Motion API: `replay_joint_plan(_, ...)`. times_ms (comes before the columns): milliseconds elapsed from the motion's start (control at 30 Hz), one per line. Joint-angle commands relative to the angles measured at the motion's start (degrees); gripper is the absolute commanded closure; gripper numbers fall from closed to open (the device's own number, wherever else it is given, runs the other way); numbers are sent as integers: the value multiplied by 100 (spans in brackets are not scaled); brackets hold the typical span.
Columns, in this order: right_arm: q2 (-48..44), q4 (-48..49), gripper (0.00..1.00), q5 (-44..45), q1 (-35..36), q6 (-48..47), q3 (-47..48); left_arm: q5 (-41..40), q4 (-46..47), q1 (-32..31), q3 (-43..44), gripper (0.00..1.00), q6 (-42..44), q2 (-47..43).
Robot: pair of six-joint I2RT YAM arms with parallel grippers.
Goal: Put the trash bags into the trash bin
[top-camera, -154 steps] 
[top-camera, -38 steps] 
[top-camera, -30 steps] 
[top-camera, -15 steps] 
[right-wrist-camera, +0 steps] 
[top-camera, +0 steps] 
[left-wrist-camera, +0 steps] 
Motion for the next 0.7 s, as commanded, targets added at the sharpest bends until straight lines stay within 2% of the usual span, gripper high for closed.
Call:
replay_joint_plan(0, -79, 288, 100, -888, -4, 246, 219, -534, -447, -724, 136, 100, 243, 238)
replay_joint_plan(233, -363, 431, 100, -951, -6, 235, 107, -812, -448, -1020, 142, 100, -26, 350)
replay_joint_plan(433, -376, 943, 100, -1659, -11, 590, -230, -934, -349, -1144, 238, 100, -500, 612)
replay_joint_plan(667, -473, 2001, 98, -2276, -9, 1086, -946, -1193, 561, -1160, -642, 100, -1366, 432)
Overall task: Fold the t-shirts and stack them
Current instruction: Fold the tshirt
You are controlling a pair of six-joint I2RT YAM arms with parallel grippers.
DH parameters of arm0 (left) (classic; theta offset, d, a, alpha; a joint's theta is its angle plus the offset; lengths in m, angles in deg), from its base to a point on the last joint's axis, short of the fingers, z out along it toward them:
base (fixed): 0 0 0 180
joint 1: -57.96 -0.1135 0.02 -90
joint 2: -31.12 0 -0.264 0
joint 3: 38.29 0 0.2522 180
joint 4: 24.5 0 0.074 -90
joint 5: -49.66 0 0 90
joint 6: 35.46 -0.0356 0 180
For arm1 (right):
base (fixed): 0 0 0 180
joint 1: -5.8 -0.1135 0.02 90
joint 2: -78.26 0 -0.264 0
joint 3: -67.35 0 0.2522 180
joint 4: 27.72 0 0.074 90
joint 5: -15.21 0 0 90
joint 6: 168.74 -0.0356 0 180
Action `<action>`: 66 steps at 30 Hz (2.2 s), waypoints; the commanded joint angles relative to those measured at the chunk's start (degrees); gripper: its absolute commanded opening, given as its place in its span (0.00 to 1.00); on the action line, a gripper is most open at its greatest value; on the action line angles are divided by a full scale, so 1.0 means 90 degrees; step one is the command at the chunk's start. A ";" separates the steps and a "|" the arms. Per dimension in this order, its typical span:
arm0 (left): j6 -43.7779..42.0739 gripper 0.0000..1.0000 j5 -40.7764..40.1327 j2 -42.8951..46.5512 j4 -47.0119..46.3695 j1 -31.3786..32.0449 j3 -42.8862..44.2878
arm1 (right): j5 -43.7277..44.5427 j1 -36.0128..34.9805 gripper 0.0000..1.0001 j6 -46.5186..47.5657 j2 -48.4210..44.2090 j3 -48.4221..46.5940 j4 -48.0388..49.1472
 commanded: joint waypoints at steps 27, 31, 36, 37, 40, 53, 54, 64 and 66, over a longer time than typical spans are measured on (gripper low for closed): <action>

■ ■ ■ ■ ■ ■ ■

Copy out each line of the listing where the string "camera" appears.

[top-camera, -154 steps] 
[top-camera, -38 steps] 
[top-camera, -30 steps] 
[top-camera, -15 steps] 
[right-wrist-camera, +0 steps] 
[top-camera, +0 steps] 
[left-wrist-camera, +0 steps] 

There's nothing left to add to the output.